Do you mean as opposed to e.g. verifying the absence of timing attacks? While I agree that verifying the absence timing attacks is probably much harder than what was done here, the difficult part of the s2n verification I linked to was that we verified equivalence between imperative C code and a functional mathematical specification.
Right, it says "convincing argument that the C implementation does the same thing as the mathematical specification" and "Assuming that we didn’t accidentally program the same “bug” into our Cryptol spec".
My understanding is it's another way of white-box testing the code against specified behaviour, but just that using a (proven?) mathematical specification for algorithms is probably easier than writing unit tests that have to capture all edge cases. (In essence, it sounds like verification software is probably set up to detect such edge cases, which I do think is a good idea, because you only have to program such software once.)
I don't think I understand what you mean by "white-box testing" here, but perhaps it's helpful to clarify what I meant by "equivalence" above, and how it relates to testing: what we did here was verify input/output equivalence between the imperative C code and our functional mathematical spec in Cryptol, for a range of key and input buffer sizes. This corresponds to testing all inputs of those sizes, which is not possible to do by direct testing: e.g., for a 64 byte key and a 1000 byte message, the equivalence corresponds to checking
tests, which would take "forever" to verify by direct testing.

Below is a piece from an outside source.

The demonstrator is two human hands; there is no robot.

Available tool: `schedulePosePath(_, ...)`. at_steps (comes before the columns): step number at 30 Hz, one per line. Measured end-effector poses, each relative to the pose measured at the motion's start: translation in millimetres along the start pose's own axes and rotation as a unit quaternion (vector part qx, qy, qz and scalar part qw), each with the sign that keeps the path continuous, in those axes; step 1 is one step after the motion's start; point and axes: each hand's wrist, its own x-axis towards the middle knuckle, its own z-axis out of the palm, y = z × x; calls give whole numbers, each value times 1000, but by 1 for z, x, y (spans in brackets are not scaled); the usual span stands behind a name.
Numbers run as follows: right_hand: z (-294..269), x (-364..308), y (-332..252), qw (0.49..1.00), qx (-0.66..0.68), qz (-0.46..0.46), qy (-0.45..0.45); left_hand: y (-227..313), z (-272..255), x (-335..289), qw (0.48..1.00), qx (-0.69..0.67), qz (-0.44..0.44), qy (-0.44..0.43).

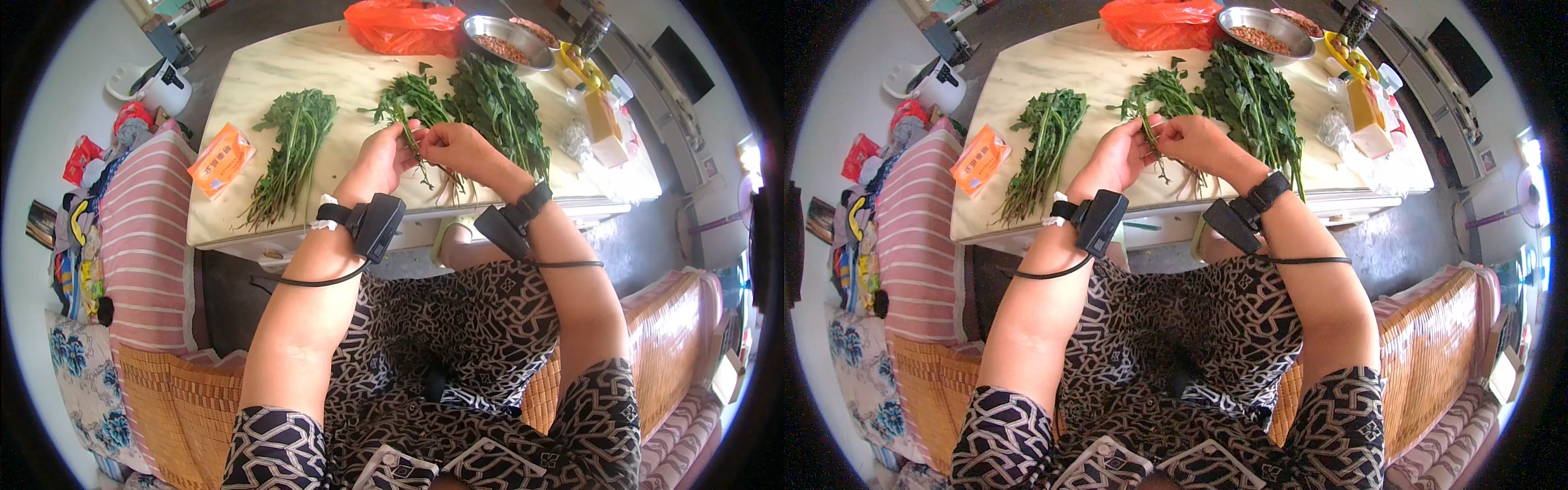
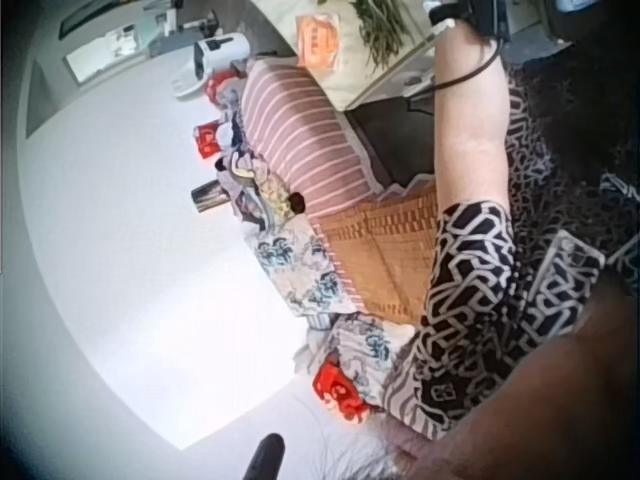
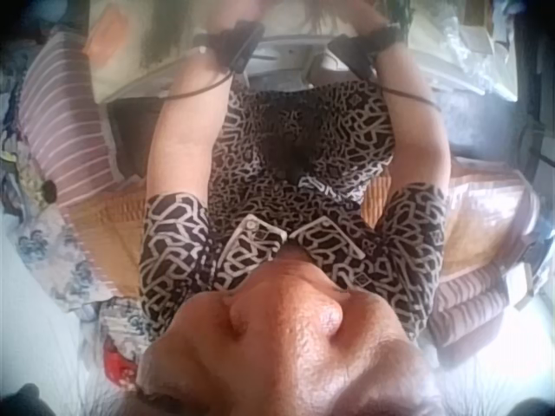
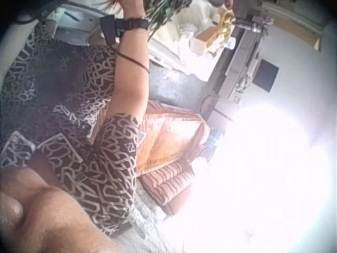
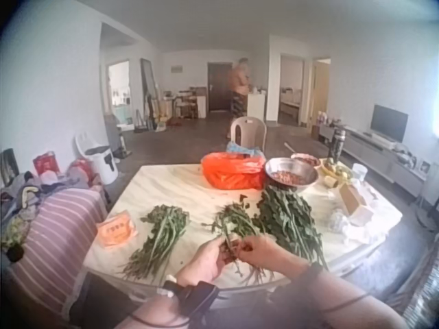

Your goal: The person picks individual leaves and stems from bunches of green leafy vegetables on a table by hand, sorting them into different piles.

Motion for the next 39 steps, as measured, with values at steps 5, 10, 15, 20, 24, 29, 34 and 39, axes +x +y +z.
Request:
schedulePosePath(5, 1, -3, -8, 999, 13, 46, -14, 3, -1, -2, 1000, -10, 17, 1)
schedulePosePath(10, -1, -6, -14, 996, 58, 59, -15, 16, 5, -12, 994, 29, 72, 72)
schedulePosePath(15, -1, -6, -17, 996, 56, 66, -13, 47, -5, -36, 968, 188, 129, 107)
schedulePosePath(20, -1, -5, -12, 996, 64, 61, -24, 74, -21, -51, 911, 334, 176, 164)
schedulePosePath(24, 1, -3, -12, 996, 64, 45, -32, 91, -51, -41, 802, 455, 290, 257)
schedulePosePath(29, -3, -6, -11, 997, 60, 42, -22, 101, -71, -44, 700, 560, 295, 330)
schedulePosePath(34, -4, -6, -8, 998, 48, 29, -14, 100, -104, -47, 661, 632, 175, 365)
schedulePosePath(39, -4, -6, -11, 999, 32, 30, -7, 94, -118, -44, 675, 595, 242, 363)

We did not prove any properties of our mathematical specification in Cryptol, but the claim is that it's close enough to the official FIPS mathematical specification for HMAC [1] that it's easy to believe that it's correct. However, a group at Princeton has also verified HMAC in the past, and gone further than us by not only proving that the imperative C code is input/output equivalent to their mathematical spec in Coq, but also proving that their mathematical spec has the security properties of a secure hash function [2].
AFAIK, white-box testing is simply when you can look at the source code (as opposed to black-box testing) for example a unit test is a type of white-box test.

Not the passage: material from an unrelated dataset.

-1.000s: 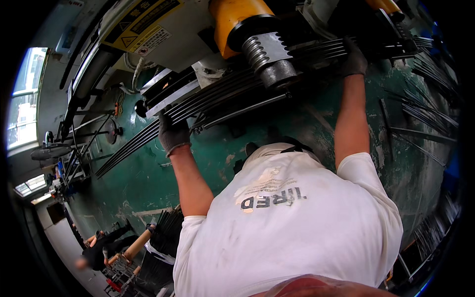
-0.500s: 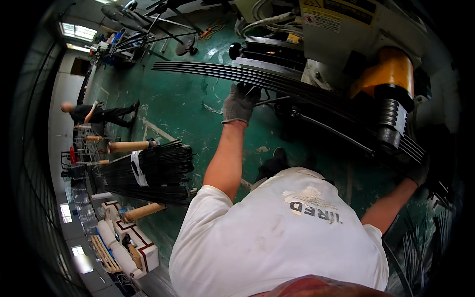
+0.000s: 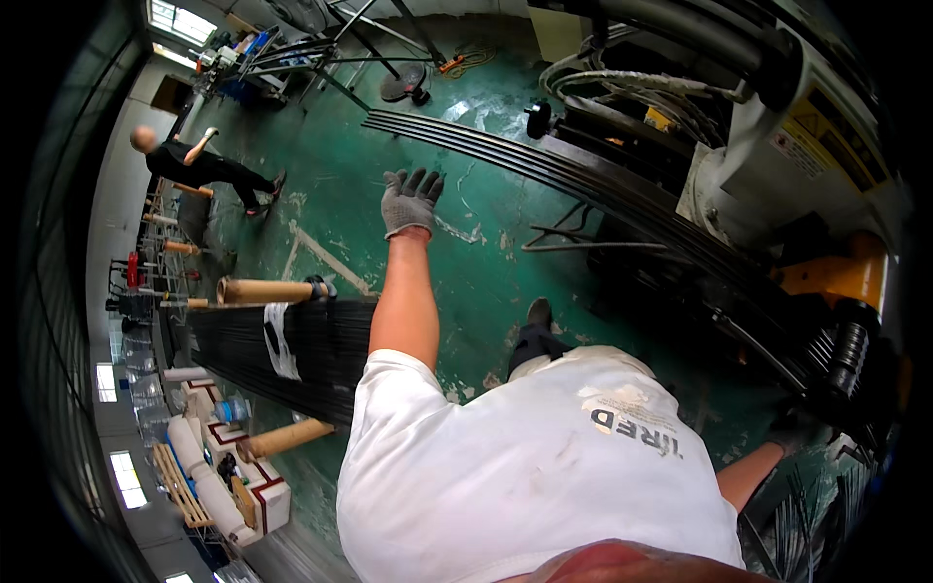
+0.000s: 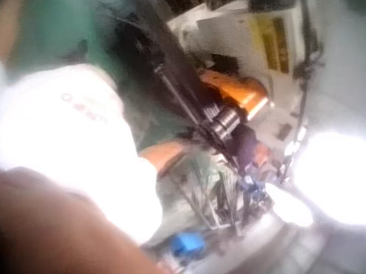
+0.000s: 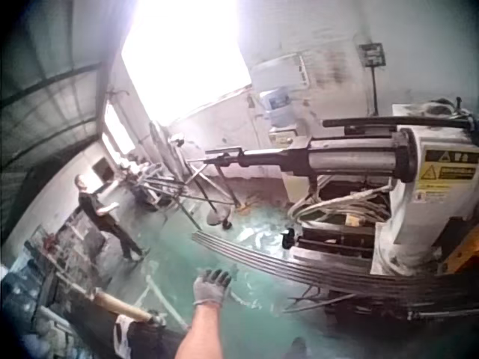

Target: The person operates a pipe bending machine in a workshop, feeding several long metal pipes into the mechanism, operating the control panel, and measuring the resulting bend with a tape measure.

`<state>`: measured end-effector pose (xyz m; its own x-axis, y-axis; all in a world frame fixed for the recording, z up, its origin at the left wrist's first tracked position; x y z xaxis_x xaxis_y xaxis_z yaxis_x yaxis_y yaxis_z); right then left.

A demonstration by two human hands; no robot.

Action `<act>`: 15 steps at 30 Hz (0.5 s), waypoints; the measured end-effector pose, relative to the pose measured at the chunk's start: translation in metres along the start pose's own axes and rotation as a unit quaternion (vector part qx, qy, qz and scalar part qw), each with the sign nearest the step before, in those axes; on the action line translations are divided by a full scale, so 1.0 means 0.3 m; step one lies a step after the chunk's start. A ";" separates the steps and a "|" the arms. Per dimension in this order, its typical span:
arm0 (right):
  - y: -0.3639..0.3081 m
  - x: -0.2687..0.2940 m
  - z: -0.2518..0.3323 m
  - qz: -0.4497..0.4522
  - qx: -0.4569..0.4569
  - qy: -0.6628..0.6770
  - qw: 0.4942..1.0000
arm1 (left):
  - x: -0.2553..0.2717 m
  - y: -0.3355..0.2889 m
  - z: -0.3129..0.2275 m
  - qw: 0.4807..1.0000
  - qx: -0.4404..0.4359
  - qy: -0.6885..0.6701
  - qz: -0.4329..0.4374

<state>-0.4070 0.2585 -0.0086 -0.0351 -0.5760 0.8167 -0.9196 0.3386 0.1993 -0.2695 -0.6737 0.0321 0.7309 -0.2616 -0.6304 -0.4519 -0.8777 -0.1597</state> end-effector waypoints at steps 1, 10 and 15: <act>-0.092 -0.010 0.092 0.041 0.054 -0.056 0.996 | 0.054 0.069 -0.076 1.000 -0.008 0.001 -0.010; -0.892 -0.332 0.357 0.377 0.321 -0.248 0.833 | 0.158 0.661 -0.270 0.996 0.011 0.083 0.042; -0.997 -0.167 0.379 0.377 0.344 -0.263 0.819 | 0.129 0.796 -0.235 0.989 0.046 0.115 0.080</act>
<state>-0.1747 0.1015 -0.1708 -0.6912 -0.6986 0.1849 -0.5556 0.3501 -0.7542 -0.3130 -0.9218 0.0231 0.7382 -0.4883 -0.4655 -0.6081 -0.7803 -0.1459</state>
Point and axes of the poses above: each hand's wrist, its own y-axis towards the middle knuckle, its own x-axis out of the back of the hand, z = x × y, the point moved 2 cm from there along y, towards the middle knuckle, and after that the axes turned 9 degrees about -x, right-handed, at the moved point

What I was struggling to express is that in the mathematical notation, the operations are well defined (right?); in C that's not necessarily the case. So you could argue that if you were writing direct tests, you don't need to check all inputs, but testing edge-cases will do. And maybe that's true, but practically impossible for complex algos because how do you know which inputs cause edge case behaviour? So I was agreeing that this approach is probably better than having some fallible human write test cases :) (better = more thorough and reliable) And although you'd have to make sure the same fallible human hasn't put bugs in the mathematical spec, as you've said that's probably easier to check.
EDIT: Nevermind, I found part three about undefined behaviour. I had written: You seem to know loads about this, maybe you could say how undefined C behaviour is handled when comparing against a spec? Is e.g. shift-past-bitwidth simply forbidden? The only alternative I can think of is looking at the disassembly on a certain platform and checking those instructions, which sounds less than ideal.
* the operations in the mathematical spec are mostly well defined, but e.g. division by zero is not defined. However, the verification handles this by checking that all operations are well-defined on all possible inputs.
* yes, identifying the "edge cases" is not something you can do easily, and hard to make formal. In some sense, the fact the non-edge-case inputs are treated in a uniform way is probably what allows the verification to succeed at all.
* a short summary of the answer you already found in the third blog post: what we actually verify is the LLVM assembly that Clang produces when compiling the C program. Much of the potentially undefined behavior in a C program is translated away by the compiler on the way to LLVM assembly. For any potential undefined behavior that remains in the LLVM assembly, the verification checks that it cannot happen at runtime.